• **ASSIGNMENT**
Beginning at the top of the data below, write out every line exactly until you reach the line with "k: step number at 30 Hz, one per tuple", and include that line.

○ ○ ○ ○ ○

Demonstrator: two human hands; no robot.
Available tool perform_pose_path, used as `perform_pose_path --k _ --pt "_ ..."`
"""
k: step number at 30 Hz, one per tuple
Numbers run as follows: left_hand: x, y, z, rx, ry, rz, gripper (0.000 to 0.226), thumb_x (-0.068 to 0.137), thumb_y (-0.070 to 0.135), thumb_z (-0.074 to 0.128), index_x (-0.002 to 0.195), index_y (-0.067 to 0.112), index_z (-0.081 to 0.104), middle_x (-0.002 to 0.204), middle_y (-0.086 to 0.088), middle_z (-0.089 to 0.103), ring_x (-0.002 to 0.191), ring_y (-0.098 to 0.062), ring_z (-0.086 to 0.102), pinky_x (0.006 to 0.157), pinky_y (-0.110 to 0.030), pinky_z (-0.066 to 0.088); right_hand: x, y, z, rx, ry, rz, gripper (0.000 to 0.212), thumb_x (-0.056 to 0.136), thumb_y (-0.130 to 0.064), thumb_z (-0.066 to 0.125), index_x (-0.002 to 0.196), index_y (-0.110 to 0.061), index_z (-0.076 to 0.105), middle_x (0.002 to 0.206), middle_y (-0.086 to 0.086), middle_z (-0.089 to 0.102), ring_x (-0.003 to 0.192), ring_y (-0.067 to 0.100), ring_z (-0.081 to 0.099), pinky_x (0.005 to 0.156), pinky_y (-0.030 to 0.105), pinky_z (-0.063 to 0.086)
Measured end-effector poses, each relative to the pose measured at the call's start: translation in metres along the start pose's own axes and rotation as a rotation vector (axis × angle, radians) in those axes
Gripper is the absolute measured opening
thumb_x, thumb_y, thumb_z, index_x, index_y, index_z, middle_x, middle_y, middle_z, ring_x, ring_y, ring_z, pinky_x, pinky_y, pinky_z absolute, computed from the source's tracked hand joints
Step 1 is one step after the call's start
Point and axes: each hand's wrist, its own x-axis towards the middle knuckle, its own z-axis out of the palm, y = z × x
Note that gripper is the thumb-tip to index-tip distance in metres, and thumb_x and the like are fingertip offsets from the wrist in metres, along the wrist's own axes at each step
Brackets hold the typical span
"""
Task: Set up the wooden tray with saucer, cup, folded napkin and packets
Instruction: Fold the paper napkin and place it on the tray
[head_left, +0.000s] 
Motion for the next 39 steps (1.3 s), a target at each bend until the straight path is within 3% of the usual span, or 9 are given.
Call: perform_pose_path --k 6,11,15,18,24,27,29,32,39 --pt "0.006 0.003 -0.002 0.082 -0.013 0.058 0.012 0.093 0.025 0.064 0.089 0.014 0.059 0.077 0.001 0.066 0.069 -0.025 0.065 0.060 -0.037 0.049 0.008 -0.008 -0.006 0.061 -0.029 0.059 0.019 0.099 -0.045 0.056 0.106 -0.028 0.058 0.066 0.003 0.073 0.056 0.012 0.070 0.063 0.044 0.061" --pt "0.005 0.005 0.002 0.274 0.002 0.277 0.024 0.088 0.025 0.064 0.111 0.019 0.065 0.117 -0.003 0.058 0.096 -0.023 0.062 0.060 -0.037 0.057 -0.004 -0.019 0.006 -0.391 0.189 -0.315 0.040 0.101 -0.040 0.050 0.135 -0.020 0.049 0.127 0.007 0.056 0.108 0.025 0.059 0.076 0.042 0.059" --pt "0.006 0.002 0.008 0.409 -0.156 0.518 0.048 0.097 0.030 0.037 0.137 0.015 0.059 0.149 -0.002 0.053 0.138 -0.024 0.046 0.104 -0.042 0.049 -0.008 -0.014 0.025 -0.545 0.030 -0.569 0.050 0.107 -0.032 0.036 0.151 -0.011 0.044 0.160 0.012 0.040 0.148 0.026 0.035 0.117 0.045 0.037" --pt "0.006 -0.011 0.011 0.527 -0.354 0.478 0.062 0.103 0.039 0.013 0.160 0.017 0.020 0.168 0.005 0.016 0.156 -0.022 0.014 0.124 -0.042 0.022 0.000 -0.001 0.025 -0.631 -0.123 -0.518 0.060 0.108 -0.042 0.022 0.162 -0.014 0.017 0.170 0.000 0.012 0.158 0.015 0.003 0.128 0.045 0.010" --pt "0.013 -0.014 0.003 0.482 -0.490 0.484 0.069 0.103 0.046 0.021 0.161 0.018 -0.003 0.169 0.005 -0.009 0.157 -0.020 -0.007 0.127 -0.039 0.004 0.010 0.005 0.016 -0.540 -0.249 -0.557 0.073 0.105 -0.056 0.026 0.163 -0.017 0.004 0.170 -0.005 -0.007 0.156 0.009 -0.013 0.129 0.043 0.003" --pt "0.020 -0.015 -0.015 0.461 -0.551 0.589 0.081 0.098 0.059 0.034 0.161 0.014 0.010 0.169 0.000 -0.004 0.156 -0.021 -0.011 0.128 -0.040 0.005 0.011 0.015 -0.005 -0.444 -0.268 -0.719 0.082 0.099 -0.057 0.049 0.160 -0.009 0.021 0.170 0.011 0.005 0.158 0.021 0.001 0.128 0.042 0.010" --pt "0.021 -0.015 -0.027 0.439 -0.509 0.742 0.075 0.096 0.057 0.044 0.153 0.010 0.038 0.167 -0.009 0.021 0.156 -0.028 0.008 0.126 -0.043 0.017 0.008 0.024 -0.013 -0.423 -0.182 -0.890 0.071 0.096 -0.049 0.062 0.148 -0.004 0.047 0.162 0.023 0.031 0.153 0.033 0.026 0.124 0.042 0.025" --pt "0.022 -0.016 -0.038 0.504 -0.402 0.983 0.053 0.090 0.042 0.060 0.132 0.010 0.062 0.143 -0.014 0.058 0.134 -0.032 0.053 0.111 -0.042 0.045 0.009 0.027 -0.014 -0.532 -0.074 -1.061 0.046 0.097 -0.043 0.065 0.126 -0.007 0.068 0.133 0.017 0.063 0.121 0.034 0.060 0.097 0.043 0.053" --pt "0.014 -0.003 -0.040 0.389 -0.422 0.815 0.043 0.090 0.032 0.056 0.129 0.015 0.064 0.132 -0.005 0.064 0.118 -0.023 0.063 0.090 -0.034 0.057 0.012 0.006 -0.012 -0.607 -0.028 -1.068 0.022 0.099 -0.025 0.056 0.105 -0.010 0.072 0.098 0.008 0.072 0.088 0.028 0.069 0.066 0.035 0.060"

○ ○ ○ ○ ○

• **TASK OUTPUT**
Demonstrator: two human hands; no robot.
Available tool perform_pose_path, used as `perform_pose_path --k _ --pt "_ ..."`
"""
k: step number at 30 Hz, one per tuple

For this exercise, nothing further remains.